Au total, ce sont 140 radars qui ont été installés dans la capitale économique. Mais le dispositif dit intelligent va plus loin : les automobilistes flashés pour excès de vitesse reçoivent une notification de leur verbalisation par SMS et ont la possibilité de consulter leur fiche de contravention en ligne. 

Selon Souleymane Coulibaly, chef des opérations au Centre de gestion intégrée et de la mobilité (CGIM), le système mis en place est simple et efficace. "Nos agents qui sont là reçoivent des images et s’assurent de la qualité des images traitées. On a une étape de qualification, on s’assure que toutes les informations qui sortent de la base de données sont conformes à l’image qu’on a sur la vidéo. Après on transmet toutes les informations à la police," explique-t-il. 

Le ministère des Transports se félicite des premiers résultats de la campagne.
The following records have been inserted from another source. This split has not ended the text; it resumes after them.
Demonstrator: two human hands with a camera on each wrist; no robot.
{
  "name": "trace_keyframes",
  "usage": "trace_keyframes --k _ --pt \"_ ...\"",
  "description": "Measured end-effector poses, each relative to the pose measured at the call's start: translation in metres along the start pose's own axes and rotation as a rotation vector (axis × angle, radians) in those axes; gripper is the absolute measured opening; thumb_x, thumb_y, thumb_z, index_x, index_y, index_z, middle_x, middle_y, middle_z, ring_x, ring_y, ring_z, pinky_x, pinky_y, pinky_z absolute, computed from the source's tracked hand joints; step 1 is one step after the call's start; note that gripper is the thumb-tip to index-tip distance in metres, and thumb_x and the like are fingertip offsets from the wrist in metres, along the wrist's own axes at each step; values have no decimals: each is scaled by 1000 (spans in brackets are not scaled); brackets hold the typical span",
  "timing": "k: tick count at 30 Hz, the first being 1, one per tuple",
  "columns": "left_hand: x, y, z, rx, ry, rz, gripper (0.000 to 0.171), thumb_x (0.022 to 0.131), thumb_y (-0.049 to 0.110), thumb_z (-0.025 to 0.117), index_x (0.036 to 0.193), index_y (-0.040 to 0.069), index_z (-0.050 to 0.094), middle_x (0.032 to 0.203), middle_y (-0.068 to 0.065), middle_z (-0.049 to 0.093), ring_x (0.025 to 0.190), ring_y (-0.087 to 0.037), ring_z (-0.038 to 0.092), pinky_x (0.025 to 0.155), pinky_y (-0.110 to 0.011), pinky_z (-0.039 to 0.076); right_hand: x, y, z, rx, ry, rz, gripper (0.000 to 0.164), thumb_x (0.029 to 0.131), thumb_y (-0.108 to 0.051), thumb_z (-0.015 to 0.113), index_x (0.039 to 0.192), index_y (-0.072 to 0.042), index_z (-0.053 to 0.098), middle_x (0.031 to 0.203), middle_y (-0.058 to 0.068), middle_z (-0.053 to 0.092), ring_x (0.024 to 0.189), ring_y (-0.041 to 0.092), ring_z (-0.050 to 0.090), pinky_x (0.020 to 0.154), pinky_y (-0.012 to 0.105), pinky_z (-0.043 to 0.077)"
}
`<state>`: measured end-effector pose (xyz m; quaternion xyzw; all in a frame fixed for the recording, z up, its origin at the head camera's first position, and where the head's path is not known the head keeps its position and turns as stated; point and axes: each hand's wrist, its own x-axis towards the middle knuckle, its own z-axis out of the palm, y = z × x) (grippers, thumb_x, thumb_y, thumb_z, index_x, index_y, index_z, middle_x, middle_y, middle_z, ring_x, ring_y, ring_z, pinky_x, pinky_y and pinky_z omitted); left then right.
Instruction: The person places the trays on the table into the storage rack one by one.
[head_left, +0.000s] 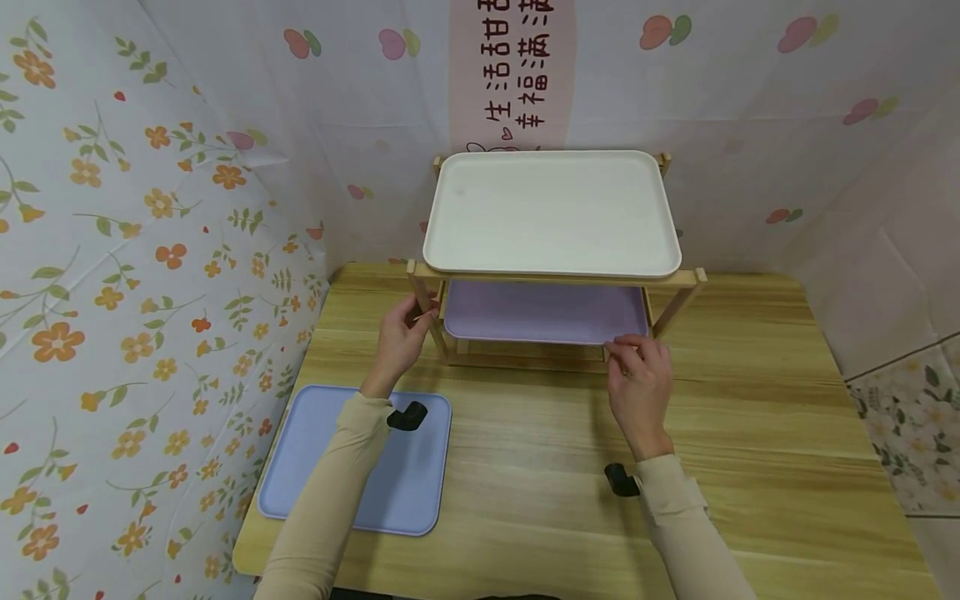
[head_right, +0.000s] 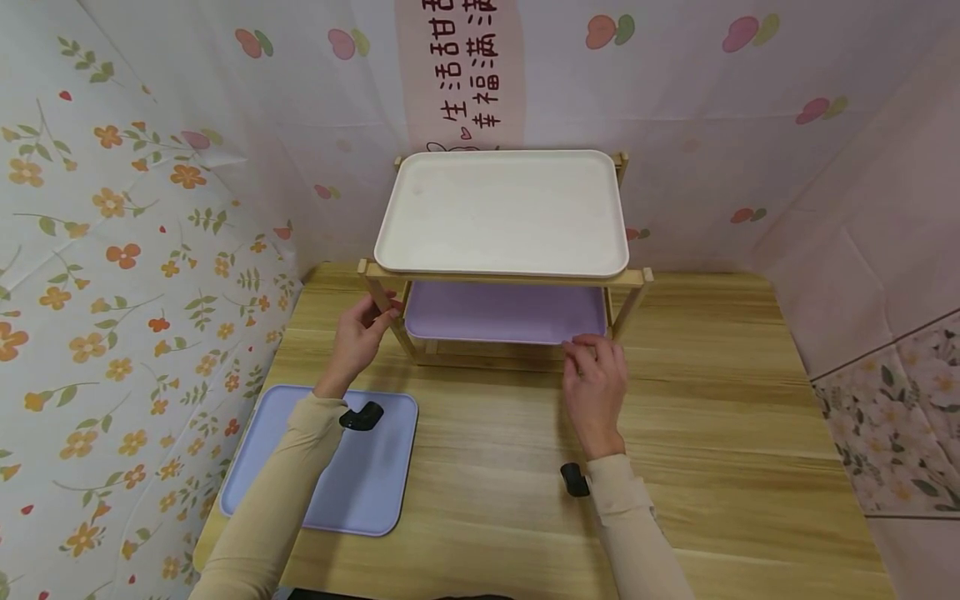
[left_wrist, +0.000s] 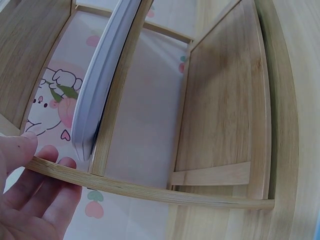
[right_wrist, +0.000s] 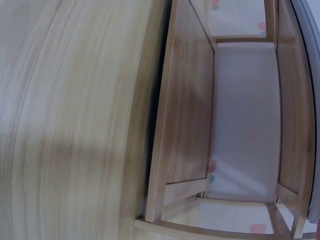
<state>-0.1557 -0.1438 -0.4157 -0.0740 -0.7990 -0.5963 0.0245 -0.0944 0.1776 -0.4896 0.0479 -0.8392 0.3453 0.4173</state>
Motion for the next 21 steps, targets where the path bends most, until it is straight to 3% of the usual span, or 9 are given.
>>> trace_keyframes --k 10,21 --pt "0 0 1 17 2 -1 30 94 -3 56 123 -12 56 116 -32 62 113 -41 61 98 -49 50 0 1 -3 -78 -50 -50 22 77 15 59 87 2 75 96 21 64 84 43 50 70 45 37" --pt "0 -1 0 22 -10 -15 31 95 -2 55 125 -11 55 117 -32 62 115 -41 60 98 -49 50 2 4 -5 -144 -117 -95 20 80 7 61 92 1 75 99 20 64 94 43 55 82 52 45"
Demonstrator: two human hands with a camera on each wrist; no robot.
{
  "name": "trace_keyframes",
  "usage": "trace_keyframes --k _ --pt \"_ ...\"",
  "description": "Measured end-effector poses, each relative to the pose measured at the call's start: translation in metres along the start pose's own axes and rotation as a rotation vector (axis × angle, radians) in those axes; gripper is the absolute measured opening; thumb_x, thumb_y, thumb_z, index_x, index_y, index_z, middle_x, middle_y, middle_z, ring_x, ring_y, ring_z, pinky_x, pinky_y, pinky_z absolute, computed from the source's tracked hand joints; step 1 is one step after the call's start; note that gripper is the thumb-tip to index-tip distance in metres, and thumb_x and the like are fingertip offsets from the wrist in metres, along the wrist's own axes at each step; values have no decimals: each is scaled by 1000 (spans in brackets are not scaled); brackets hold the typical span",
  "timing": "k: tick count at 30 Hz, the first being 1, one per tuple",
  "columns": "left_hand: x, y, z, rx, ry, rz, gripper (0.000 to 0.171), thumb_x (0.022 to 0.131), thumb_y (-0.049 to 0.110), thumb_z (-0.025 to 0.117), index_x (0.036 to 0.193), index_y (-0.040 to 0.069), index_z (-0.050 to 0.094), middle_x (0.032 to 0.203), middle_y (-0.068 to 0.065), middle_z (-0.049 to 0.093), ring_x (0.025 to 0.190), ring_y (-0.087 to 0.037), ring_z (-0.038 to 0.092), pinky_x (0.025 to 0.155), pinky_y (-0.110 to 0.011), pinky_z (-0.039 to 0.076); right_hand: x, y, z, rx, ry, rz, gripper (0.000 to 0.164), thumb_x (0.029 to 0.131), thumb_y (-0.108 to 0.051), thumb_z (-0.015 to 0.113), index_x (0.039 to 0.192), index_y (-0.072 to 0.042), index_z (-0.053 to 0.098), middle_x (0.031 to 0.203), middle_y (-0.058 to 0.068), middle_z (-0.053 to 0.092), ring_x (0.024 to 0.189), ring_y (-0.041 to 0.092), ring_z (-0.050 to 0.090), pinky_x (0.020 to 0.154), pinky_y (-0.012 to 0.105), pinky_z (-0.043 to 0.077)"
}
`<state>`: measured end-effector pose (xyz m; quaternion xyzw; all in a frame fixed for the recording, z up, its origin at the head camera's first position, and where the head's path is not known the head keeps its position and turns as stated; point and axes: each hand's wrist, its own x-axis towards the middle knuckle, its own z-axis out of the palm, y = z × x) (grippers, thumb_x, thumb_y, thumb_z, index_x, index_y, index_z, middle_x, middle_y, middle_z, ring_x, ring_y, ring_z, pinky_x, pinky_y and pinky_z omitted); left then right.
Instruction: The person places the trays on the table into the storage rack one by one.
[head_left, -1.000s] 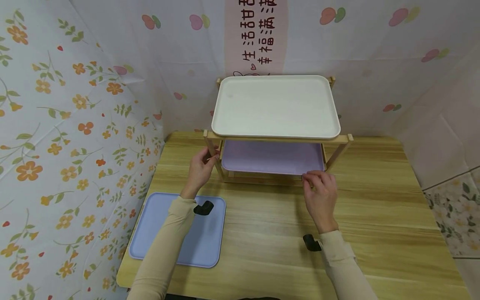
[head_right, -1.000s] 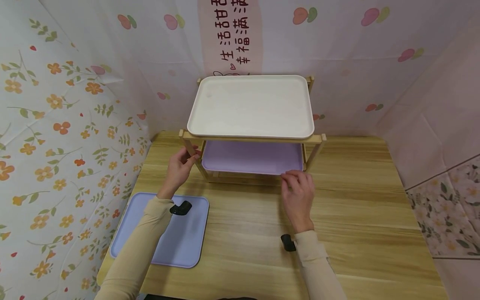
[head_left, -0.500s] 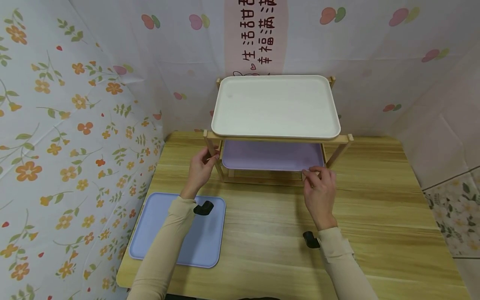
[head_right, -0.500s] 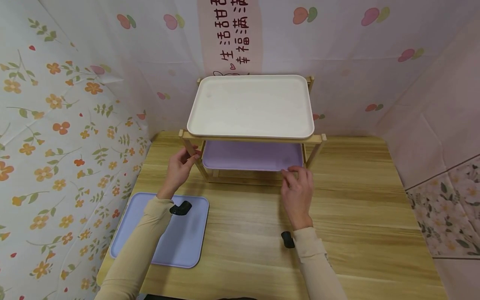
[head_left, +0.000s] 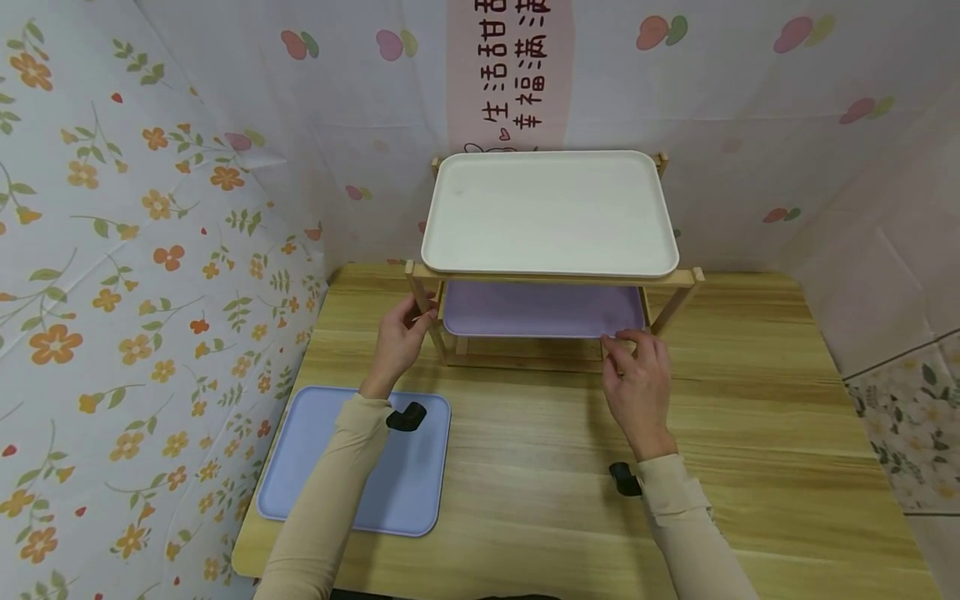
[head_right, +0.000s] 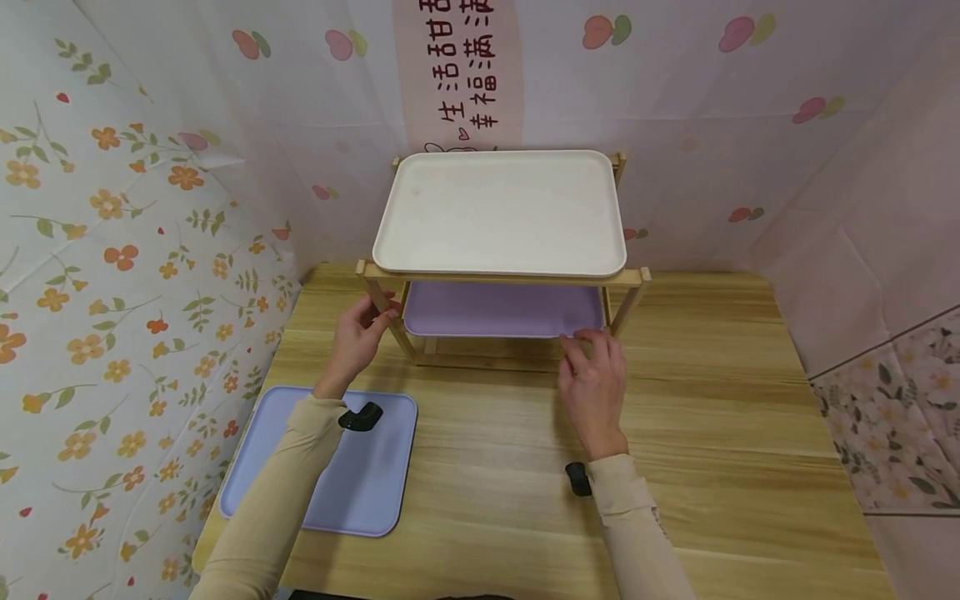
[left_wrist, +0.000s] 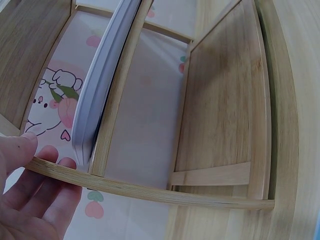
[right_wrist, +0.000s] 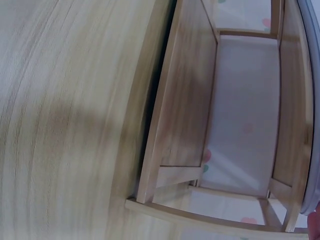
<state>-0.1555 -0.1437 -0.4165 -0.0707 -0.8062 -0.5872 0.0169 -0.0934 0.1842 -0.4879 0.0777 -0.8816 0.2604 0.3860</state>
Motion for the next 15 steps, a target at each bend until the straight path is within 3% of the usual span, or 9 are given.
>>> trace_keyframes --k 7,15 --pt "0 0 0 -27 -2 1 30 95 -1 55 124 -11 56 118 -34 60 116 -46 57 98 -50 49 3 1 -2 -35 -61 -30 21 81 2 61 96 1 75 102 21 63 98 42 56 88 51 45" --pt "0 1 1 -32 0 2 31 95 -1 56 123 -12 55 118 -34 60 116 -47 57 99 -50 49 7 -1 -3 -81 -113 -40 22 82 -1 62 99 0 75 105 20 63 98 41 56 84 51 46"
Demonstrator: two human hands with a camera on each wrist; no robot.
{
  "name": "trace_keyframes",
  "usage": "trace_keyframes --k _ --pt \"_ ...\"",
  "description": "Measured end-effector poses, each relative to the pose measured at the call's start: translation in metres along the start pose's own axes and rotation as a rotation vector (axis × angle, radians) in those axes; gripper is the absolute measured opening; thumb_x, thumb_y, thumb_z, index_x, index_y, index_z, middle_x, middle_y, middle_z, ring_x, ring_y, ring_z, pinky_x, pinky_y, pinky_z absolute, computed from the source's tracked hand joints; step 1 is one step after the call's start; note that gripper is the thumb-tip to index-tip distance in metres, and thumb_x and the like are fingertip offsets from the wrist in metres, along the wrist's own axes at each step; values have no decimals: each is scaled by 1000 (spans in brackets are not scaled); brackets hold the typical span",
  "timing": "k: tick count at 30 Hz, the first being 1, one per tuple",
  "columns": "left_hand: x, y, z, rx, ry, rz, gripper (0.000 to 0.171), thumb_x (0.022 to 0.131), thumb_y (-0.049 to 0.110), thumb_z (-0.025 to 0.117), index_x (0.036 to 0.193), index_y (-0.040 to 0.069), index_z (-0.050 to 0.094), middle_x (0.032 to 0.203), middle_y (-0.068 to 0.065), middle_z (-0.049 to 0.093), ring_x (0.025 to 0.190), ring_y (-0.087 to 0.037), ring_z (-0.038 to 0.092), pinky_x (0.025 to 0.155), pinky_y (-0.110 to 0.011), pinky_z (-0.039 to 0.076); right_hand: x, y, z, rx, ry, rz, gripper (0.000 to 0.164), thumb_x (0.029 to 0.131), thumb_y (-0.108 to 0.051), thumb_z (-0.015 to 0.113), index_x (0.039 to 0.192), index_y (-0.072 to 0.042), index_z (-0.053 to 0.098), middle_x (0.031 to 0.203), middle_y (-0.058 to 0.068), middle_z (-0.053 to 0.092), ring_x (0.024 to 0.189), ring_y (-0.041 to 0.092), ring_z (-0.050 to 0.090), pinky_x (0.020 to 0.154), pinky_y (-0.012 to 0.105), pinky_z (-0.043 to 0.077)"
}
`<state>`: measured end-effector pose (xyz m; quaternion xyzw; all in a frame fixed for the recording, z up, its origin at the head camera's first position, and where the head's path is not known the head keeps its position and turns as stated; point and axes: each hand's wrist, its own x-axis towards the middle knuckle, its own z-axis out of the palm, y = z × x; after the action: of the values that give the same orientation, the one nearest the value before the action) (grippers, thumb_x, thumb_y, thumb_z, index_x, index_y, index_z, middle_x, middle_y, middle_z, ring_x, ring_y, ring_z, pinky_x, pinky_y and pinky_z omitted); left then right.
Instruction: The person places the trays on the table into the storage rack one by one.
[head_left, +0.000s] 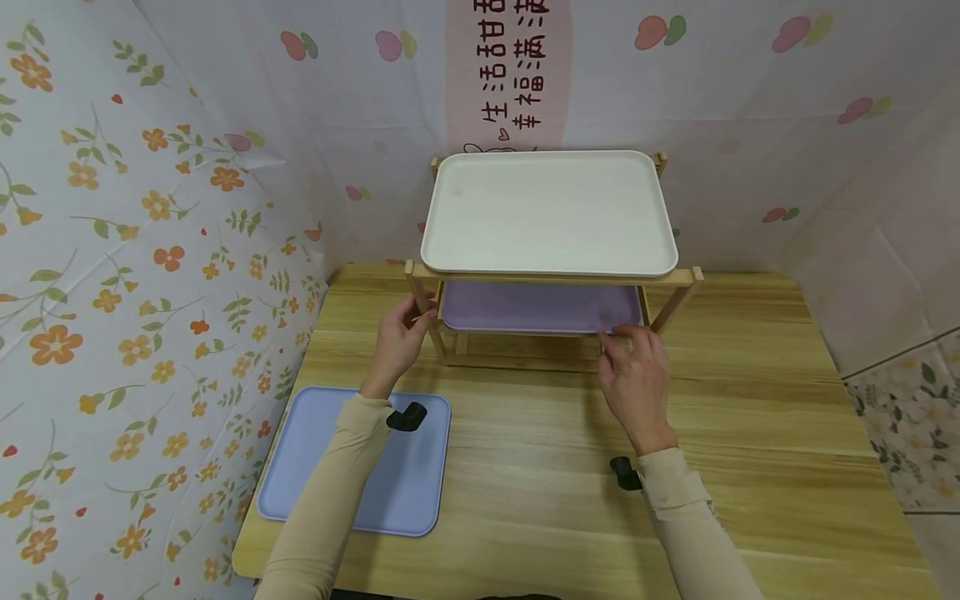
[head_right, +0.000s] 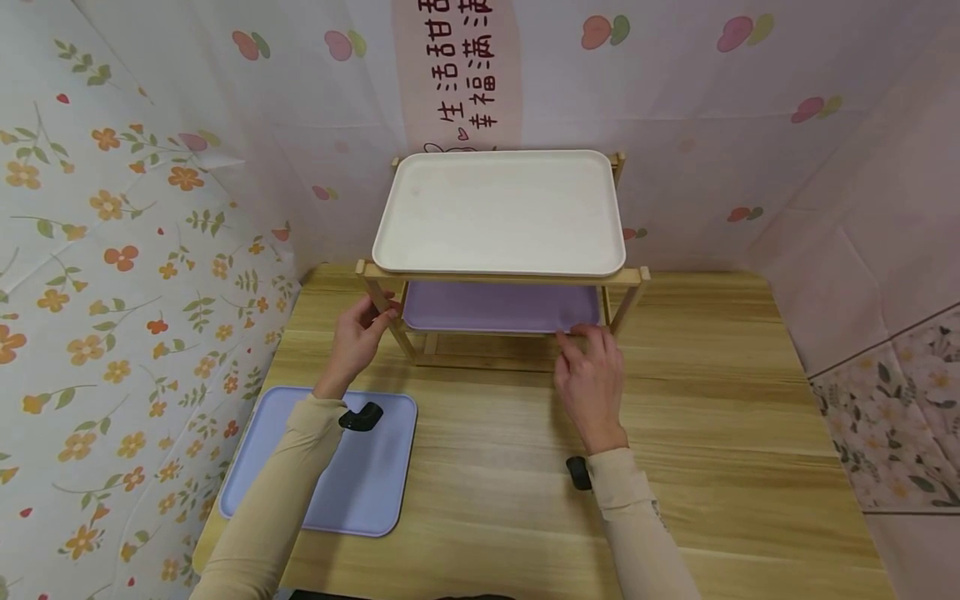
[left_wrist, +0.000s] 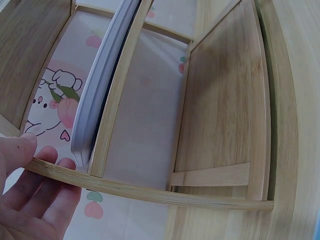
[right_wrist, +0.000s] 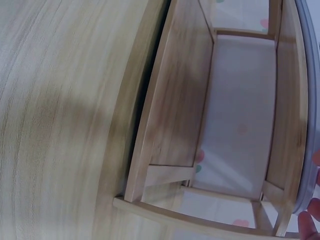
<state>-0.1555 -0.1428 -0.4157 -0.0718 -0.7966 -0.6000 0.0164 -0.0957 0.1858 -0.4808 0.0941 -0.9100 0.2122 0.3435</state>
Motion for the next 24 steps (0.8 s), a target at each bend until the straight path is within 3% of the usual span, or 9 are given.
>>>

Il annonce que le nombre d’accidents à Abidjan a baissé d’au moins 30 %. 

Sur les routes, les conducteurs tendent à confirmer le bilan officiel. Ibrahim, automobiliste d’une quarantaine d’années, avoue être plus prudent depuis que les radars ont été installés dans la ville. “La circulation est plus tranquille et fluide. C’est vrai que j’ai parfois envie de rouler plus vite par habitude, mais je fais attention pour éviter de me faire flasher. Et je ne suis pas le seul..."

Une régularisation des plaques 

Néanmoins, les plaintes pour verbalisations erronées se multiplient sur les forums en ligne depuis un mois. Dans une publication postée sur Facebook, un automobiliste du nom de Wesse Dable partage son expérience : il a été verbalisé pour excès de vitesse à Abidjan, alors que son véhicule est en maintenance depuis avril 2021 à San Pedro, une ville située à plus de 500 kilomètres. 

Après réclamation, sa contravention a été annulée. L’agent en charge de son dossier précise que le radar a bien fonctionné, mais que la plaque enregistrée était défectueuse et que le responsable de l’infraction a été identifié. Sur les réseaux sociaux, les témoignages comme celui-ci sont légion. 

C’est justement ce qui justifie la répression par la vidéo-surveillance, estime le ministre des Transports. "Quand on a commencé la répression, Abidjan s’est vidée. Ça veut dire qu’il y a beaucoup de gens qui ne sont pas en règle", relève Amadou Koné, qui rappelle que le système mis en place vise avant tout à dissuader les comportements illégaux et irréguliers. "Cette campagne de répression est justement là pour que les gens se mettent en règle". 

C’est un point de vue que partage Éric Yedoh, le président de l’Association des vendeurs de véhicules de Côte d’Ivoire. Depuis plusieurs semaines, des revendeurs informels se voient fréquemment verbalisés pour des infractions commises par des acquéreurs n’ayant pas effectué la mutation de leur plaque d’immatriculation. 

Une raison de plus pour mettre en place de nouvelles règles et structurer les ventes, conclut ce propriétaire d’un parc automobile situé près de l’aéroport d’Abidjan. "Quand vous venez prendre une voiture chez nous maintenant, nous prenons soin de faire la mutation dans les 72 heures qui suivent pour que nous ne soyons pas verbalisés après… et payer des amendes pour rien. Ça va rendre tout le monde droit, réglo."